[WORK ORDER]: Using the listing below, report each line holding the string "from".

[DATA EXCERPT]:

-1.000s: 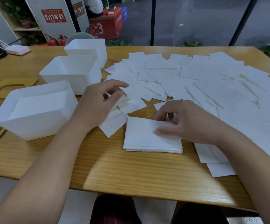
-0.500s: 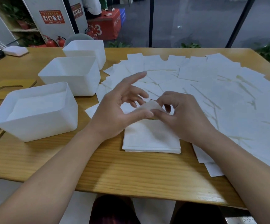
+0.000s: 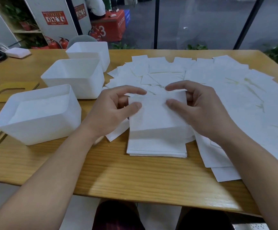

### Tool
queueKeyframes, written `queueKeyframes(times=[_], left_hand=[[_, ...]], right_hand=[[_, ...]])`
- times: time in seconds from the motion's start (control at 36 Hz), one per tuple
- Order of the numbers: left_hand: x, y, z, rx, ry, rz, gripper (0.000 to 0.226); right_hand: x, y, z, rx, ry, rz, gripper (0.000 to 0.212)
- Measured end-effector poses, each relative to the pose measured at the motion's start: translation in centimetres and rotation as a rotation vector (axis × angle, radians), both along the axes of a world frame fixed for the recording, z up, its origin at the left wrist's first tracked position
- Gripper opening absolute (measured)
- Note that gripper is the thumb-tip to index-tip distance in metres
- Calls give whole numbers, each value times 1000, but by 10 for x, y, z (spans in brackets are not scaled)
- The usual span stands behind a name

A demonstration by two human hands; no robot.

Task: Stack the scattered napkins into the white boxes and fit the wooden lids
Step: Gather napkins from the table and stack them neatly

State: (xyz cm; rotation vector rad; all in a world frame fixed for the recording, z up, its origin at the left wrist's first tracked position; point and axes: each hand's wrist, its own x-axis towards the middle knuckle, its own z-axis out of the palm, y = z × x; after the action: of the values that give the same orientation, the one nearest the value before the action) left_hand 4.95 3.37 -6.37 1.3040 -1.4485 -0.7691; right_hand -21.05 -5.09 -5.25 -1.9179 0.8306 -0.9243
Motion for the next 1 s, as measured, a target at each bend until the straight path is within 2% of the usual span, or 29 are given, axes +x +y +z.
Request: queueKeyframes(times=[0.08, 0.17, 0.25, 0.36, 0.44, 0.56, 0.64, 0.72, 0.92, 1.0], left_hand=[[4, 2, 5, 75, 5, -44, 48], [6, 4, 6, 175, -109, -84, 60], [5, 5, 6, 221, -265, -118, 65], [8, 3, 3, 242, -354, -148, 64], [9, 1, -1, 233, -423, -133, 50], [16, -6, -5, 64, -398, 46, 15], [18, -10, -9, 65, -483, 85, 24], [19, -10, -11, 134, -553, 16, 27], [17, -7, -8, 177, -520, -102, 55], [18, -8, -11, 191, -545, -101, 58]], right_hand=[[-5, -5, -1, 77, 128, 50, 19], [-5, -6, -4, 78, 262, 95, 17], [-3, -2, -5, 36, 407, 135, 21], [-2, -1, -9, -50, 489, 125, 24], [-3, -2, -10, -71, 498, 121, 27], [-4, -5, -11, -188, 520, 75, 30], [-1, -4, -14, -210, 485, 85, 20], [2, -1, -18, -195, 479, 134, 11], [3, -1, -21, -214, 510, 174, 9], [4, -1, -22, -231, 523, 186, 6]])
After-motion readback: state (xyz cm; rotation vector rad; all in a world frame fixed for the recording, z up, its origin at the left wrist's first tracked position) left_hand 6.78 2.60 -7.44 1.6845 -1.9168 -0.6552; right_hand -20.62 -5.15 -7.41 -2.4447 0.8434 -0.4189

[RESPONSE BELOW]:
- times: time in seconds from the motion's start (control at 36 Hz), one per tuple
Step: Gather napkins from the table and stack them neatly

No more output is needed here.